The problem :: Reproduce the following material exactly, including every line.
[Data block]
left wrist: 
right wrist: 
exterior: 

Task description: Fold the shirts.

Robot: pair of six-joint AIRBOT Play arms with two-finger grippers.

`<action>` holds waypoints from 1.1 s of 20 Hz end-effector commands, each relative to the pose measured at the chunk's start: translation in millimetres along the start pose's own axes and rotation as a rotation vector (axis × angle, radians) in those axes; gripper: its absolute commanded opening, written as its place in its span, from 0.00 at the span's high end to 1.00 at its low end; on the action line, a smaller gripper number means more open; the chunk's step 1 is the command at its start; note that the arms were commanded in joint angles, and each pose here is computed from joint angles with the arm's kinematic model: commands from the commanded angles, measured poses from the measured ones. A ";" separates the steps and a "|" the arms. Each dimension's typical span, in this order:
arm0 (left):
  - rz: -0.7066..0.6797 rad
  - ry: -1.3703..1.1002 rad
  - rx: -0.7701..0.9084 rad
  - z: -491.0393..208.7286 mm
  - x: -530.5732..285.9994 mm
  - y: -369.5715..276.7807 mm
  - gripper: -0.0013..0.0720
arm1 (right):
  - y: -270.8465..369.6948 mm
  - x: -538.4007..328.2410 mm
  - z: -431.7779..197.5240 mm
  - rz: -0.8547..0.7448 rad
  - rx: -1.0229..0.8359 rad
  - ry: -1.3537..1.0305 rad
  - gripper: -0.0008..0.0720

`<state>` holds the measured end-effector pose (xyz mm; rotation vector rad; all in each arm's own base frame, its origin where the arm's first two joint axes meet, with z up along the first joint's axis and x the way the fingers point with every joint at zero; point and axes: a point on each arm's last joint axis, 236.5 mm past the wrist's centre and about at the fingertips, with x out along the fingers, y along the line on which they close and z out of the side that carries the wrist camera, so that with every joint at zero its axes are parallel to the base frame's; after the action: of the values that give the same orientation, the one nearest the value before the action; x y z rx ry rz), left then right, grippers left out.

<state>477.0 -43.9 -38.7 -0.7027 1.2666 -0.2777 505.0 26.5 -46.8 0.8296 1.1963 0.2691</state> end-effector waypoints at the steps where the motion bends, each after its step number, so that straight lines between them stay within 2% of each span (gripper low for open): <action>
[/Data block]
The answer ::
left wrist: 
right wrist: 
exterior: 

Task description: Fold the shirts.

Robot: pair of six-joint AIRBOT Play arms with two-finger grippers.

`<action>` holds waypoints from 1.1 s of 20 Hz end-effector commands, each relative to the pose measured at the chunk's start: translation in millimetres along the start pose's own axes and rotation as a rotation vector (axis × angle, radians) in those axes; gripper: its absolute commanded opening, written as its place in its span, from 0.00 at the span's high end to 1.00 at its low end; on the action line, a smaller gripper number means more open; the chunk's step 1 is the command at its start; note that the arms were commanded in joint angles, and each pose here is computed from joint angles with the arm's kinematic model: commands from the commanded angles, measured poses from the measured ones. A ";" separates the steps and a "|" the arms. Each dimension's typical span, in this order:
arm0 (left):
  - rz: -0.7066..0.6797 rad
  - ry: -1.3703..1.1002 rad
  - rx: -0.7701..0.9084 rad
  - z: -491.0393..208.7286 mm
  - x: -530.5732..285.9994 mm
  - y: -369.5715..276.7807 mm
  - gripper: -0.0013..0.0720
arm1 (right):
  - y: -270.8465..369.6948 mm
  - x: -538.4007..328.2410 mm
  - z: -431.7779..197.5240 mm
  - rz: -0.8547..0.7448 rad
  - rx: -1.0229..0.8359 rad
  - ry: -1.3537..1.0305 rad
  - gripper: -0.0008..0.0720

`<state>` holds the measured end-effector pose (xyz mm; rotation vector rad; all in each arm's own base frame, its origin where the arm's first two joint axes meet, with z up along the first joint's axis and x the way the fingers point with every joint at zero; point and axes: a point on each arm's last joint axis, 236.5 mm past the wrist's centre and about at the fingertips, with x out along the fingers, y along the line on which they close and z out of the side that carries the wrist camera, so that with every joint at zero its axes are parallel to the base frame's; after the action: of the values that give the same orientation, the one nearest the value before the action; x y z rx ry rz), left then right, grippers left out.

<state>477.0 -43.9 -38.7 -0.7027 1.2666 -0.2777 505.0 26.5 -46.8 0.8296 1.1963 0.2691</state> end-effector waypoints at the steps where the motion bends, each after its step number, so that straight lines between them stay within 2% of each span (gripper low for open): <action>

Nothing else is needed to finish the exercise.